Genes involved in the maintenance of basic cellular functions, named housekeeping genes, are good candidates to be used for normalization as they are expected to be stably expressed in the cells (Wu et al., 2016). Tubulin alpha (TUBα), Tap42-interacting protein of 41 kDa (TIP41), NADH dehydrogenase (NADH), 18S rRNA (18S), Actin (ACT), ubiquitin conjugating enzyme E2 (UBC), monensin sensivity1 (MON1) and protein phosphatase 2A (PP2A) genes are among the most common reference genes in plants (Bustin, 2002, Czechowski et al., 2005, Expósito-Rodríguez et al., 2008, Goidin et al., 2001, Kim et al., 2003). Nevertheless, it has been reported that these genes are expressed diversely according to genotypes, tissues, stress conditions or developmental stages (Dheda et al., 2004, Garrido et al., 2020, Gutierrez et al., 2008, Nikalje et al., 2018, Reddy et al., 2013, Sinha et al., 2015). Therefore, the assessment of their expression reliability under certain conditions and between different tissues is highly recommended to ensure the accuracy of results.

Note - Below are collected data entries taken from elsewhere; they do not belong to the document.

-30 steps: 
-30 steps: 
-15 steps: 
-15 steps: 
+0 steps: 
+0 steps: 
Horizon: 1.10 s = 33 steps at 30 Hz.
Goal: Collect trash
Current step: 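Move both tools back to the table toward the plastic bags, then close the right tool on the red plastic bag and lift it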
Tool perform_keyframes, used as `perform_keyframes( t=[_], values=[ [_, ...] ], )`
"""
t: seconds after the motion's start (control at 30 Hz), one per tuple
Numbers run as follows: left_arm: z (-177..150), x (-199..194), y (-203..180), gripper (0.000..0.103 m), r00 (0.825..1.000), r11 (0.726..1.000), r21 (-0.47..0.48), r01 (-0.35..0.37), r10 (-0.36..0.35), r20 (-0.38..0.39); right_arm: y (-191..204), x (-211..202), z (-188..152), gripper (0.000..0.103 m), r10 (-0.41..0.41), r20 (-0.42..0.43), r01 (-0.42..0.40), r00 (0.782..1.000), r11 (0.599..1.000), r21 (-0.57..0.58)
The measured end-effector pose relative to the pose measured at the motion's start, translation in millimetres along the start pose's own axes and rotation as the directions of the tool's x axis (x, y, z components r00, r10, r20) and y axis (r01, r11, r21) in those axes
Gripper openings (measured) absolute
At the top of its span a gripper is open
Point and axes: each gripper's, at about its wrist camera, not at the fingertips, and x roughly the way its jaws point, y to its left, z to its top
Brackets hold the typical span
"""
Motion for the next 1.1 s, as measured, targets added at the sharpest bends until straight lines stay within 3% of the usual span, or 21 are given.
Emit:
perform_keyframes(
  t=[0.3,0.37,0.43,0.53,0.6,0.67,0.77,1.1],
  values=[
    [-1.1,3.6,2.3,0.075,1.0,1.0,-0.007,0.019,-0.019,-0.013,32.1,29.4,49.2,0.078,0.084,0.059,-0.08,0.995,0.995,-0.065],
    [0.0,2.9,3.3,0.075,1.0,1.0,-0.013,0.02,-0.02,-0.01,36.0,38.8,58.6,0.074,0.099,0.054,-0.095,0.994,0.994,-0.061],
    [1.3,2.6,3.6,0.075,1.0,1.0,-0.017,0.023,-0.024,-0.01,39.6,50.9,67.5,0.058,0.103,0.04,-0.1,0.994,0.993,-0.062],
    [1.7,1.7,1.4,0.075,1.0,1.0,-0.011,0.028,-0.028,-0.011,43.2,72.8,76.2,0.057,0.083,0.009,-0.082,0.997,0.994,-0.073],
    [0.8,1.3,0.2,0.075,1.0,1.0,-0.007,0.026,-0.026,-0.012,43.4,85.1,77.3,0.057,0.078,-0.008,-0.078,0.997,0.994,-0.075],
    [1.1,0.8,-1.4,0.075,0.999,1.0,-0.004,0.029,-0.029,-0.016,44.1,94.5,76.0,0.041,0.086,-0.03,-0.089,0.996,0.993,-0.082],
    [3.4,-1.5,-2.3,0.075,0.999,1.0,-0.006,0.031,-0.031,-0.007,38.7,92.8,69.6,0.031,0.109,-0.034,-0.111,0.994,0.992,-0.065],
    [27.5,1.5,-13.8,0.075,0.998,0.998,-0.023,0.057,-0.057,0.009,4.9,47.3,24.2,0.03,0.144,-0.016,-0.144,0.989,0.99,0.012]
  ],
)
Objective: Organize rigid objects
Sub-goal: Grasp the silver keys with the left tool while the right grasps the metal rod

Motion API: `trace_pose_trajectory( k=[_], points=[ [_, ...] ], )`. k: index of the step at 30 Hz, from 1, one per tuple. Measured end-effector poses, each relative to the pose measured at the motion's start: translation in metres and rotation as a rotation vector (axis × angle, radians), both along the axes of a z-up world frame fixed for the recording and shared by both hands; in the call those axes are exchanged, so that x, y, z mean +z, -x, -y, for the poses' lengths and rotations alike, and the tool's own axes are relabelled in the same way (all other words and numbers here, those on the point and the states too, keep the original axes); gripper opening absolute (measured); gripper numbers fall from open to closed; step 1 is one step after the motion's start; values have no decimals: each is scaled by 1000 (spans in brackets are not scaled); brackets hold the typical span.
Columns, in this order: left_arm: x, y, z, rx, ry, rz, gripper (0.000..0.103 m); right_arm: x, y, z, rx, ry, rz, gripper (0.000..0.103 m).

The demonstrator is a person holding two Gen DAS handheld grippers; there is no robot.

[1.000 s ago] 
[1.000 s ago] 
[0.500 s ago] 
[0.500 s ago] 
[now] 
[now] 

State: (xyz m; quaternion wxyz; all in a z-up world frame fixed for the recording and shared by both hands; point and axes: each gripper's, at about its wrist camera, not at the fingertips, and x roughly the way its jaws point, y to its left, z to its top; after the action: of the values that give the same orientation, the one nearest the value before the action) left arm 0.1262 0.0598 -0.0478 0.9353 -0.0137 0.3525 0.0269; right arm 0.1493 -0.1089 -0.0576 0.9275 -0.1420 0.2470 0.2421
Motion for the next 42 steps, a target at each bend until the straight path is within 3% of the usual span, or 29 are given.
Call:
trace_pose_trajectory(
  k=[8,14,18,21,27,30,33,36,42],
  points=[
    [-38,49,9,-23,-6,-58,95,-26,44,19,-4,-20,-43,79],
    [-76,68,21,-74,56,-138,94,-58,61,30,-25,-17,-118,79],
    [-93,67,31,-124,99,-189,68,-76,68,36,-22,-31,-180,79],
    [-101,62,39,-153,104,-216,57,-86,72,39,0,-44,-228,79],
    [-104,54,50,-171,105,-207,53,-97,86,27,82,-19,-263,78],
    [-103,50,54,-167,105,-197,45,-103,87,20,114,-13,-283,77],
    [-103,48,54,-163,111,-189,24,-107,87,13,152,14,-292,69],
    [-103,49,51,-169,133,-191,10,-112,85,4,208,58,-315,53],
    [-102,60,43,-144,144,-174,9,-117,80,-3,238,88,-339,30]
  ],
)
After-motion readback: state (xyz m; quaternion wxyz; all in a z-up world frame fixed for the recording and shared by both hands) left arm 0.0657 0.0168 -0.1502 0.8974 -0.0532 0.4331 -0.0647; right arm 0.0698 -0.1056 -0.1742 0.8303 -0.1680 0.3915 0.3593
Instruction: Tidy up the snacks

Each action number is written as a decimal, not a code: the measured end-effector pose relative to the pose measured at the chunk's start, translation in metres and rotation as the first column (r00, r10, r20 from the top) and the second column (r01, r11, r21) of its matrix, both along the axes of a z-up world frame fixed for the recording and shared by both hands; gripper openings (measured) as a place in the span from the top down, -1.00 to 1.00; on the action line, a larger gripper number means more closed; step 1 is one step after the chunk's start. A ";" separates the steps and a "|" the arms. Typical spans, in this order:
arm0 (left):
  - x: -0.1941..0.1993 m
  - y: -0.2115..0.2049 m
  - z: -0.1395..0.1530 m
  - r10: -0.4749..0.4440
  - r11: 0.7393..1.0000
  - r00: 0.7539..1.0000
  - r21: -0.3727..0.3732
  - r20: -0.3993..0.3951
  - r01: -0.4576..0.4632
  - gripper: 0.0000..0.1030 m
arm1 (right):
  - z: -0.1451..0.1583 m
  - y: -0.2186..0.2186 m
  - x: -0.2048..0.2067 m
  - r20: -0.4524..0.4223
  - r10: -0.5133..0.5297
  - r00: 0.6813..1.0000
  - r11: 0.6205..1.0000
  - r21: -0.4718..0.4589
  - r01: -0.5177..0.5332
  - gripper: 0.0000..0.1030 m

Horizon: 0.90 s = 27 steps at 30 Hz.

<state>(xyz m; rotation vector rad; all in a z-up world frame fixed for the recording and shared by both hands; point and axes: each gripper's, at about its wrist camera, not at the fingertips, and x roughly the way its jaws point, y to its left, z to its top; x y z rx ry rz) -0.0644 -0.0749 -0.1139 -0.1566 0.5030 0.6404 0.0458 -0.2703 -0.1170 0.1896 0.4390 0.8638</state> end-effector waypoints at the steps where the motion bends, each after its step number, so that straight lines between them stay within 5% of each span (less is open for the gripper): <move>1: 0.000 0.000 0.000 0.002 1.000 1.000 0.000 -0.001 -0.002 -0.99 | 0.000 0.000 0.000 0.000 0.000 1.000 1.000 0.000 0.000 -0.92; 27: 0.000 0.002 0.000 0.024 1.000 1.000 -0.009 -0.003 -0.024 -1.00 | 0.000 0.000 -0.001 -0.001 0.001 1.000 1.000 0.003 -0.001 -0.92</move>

In this study, 10 reference genes have been analyzed with the aim to provide an appropriate selection of reference genes for RT-qPCR data normalization in S. marianum. The stability of the selected candidates was assessed in different physiological tissues that can be site of expression of interesting target candidate genes, such as fruits at different developmental stages but also leaves, stems and roots. Moreover, the selected reference genes were validated by analyzing the transcriptional profiles of target genes involved in silymarin and fatty acids biosynthesis. To the best of our knowledge, the current study is the first report on a systematic analysis for selection of reference genes in various milk thistle tissues and development stages and will boost genomic and functional studies in this species.